Earnings from the agriculture sub-sector amounted to US396.91million compared to US340.68million in 2014, an increase of 16.51percent. The sub-sector contributed 15.74 percent to total earnings.

The growth was driven by products like shea nuts, banana, pineapple, yams, mangoes and palm nuts and kennel.

The handicrafts sub-sector, on its part, raked in US$4.27million, which is a 23.05 percent increase from the US$3.47million realised in 2014. Its contribution to total earnings of non-traditional exports increased from 0.14 in 2014 to 0.17 in the year under review.

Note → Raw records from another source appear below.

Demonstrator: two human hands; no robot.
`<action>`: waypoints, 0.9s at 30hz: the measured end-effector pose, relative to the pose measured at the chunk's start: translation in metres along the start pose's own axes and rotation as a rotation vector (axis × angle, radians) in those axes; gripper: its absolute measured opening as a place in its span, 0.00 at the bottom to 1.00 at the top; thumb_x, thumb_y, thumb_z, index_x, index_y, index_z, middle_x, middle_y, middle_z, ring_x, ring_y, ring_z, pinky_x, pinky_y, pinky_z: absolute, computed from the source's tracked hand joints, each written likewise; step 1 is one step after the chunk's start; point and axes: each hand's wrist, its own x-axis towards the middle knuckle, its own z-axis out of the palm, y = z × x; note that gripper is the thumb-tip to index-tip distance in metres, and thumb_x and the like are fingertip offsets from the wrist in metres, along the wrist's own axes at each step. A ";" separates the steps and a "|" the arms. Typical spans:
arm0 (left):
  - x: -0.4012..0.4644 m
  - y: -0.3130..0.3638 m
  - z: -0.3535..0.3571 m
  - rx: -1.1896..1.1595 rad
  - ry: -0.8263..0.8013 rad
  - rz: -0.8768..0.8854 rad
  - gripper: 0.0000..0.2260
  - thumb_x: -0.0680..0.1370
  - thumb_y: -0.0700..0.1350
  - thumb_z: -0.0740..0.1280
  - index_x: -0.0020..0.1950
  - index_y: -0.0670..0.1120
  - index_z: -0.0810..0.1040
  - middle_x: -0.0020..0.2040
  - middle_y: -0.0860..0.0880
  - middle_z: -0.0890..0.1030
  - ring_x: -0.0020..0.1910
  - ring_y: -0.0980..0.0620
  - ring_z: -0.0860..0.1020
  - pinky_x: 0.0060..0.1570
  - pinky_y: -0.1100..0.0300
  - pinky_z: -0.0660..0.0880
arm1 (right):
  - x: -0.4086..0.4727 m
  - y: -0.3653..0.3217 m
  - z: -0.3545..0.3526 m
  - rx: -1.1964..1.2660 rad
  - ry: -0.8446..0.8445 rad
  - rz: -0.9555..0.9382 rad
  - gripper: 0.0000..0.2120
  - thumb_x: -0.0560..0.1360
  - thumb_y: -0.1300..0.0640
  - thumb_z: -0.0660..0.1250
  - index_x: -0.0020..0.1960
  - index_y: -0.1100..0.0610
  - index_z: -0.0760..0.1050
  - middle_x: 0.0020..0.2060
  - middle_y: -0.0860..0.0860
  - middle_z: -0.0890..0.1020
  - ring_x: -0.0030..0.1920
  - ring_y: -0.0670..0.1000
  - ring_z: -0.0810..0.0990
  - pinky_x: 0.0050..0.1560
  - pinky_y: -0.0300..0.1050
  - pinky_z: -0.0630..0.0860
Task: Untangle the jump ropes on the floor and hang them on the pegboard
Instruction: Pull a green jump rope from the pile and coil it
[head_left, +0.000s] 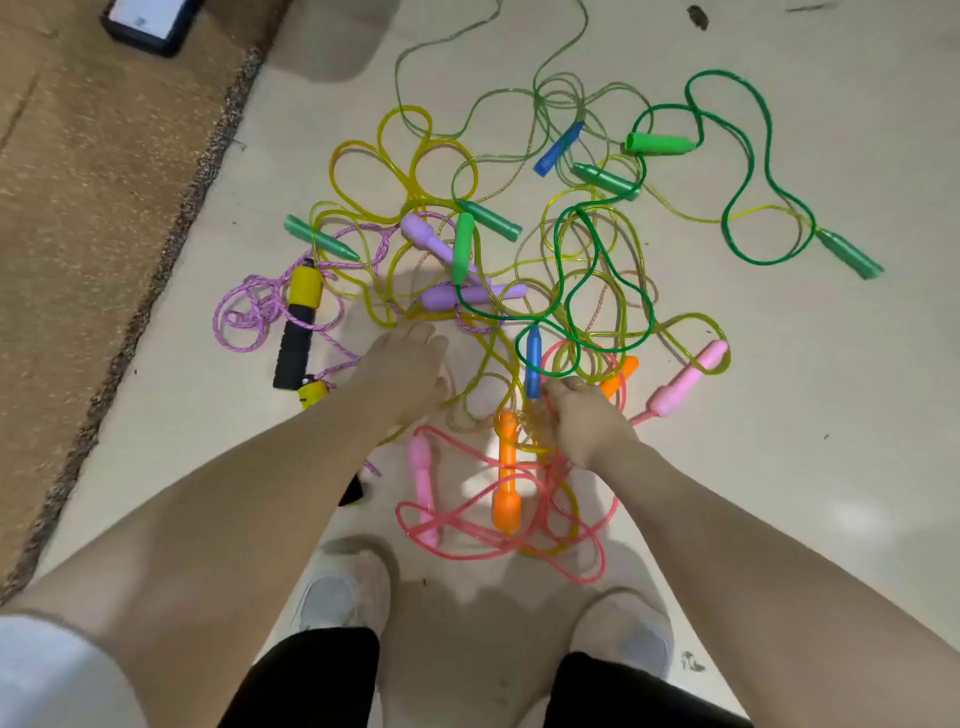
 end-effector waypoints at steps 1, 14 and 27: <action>0.008 -0.001 0.005 0.030 0.009 0.019 0.22 0.79 0.47 0.57 0.72 0.43 0.61 0.74 0.44 0.59 0.73 0.45 0.55 0.69 0.54 0.57 | 0.010 0.002 0.004 -0.005 0.019 -0.019 0.22 0.77 0.63 0.57 0.70 0.57 0.65 0.63 0.58 0.70 0.63 0.61 0.69 0.58 0.52 0.72; 0.030 -0.010 0.026 0.034 -0.014 0.075 0.18 0.80 0.46 0.53 0.68 0.42 0.69 0.67 0.43 0.69 0.66 0.43 0.65 0.63 0.54 0.64 | 0.041 0.012 0.054 -0.063 0.078 0.098 0.16 0.77 0.55 0.59 0.64 0.56 0.69 0.57 0.58 0.70 0.56 0.61 0.73 0.54 0.51 0.71; 0.036 0.028 0.044 -0.651 0.017 0.017 0.27 0.78 0.39 0.58 0.76 0.48 0.55 0.73 0.45 0.64 0.68 0.44 0.68 0.66 0.54 0.66 | 0.028 -0.006 0.018 0.676 0.075 -0.013 0.06 0.74 0.65 0.60 0.45 0.56 0.65 0.31 0.50 0.72 0.30 0.49 0.69 0.29 0.40 0.64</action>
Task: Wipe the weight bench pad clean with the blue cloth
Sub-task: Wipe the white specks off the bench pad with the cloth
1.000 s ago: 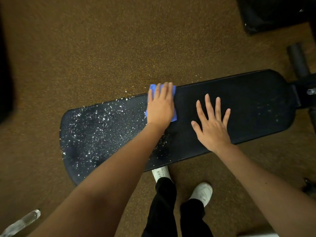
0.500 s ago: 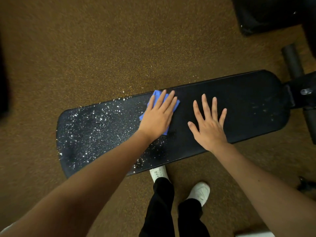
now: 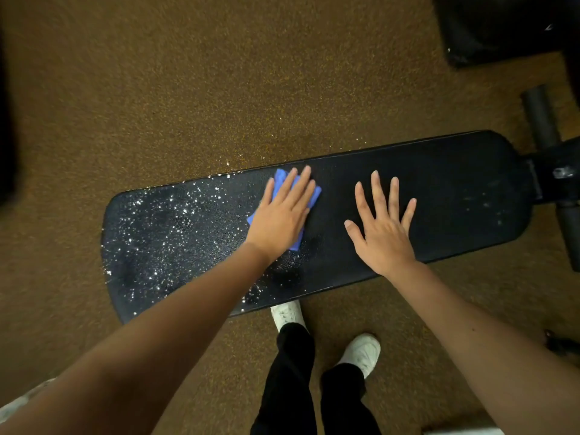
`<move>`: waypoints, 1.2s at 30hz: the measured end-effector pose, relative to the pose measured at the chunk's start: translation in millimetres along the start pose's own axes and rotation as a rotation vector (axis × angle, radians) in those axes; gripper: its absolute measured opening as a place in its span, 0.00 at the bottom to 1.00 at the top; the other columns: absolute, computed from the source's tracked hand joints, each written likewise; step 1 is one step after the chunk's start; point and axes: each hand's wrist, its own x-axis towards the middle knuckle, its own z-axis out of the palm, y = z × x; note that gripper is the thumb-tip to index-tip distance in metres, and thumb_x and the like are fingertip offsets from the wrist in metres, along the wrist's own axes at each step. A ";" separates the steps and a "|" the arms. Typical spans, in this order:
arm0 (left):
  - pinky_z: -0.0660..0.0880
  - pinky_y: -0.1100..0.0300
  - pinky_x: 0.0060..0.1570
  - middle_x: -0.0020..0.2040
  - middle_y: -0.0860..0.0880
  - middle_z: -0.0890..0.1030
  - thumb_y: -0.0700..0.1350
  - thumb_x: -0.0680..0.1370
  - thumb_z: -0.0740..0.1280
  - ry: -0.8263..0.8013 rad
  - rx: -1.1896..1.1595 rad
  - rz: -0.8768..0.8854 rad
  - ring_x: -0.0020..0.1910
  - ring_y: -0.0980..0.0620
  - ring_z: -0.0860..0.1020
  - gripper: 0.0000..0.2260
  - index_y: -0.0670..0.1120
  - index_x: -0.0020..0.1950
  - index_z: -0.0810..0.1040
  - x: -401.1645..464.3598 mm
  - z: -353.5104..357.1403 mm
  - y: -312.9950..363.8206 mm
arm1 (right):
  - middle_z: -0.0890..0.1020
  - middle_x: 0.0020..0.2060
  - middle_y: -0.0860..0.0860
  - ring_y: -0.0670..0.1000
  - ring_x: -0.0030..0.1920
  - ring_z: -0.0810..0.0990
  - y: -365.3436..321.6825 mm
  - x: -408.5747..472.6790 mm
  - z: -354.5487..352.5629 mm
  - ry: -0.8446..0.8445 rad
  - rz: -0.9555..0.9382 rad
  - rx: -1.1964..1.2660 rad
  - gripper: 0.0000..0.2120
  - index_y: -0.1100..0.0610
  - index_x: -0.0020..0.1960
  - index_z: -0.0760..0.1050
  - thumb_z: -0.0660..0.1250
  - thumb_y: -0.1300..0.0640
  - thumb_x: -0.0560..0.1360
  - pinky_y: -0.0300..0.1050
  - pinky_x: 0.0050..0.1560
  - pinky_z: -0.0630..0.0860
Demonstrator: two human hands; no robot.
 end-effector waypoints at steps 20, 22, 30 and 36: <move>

Batik and Tye and Dye, which falls under the handicraft sub-sector, contributed the highest volume of revenue in the sector of US$1 million in 2015, compared to US$285,495 in 2014, representing a 381.58% increase.

Largely, the European Union has been listed as the highest consumer of Ghana’s NTEs, followed by ECOWAS countries, with 35.84% and 31.59% respectively of the total volumes of products exported. The country generated US$903,777,987 on exports of non-traditional products to the EU in 2015, and US$796,686,571 to ECOWAS countries.

Commenting on the statistics, Board Chairman of GEPA, Kobina Ade-Coker, said: “The European Union is one of our major markets so it is very important that we concentrate on that market. But notwithstanding that, we should also concentrate on the ECOWAS Region because that is even closer to us and the more we are able to export to the ECOWAS Region, the more we take advantage of the Africa or intra sub-region trade”.

Meanwhile, together with other stakeholders, GIPA is adopting several strategies, including focusing on the services export area, to draw in extra revenue to meet the 5year target.

Chief Executive Officer of GEPA, James Tiigah, said: “The other key area we are looking at is the services area. We realise that we are getting good hospitals, we are getting good educational institutes, and so we want to encourage medical tourism, and education so that people will come from the sub-region and study in our universities.

We are sure there are more than ten thousand foreign students in Ghana pursuing different courses, and if we are able to identify them, and sell that service, we should be earning a lot.”

In order to achieve the US$5billion target, eleven priority product sectors were identified and recommended for “aggressive” support. These include cocoa products, cashew nuts, horticultural products, fish shea nuts and gold jewelry.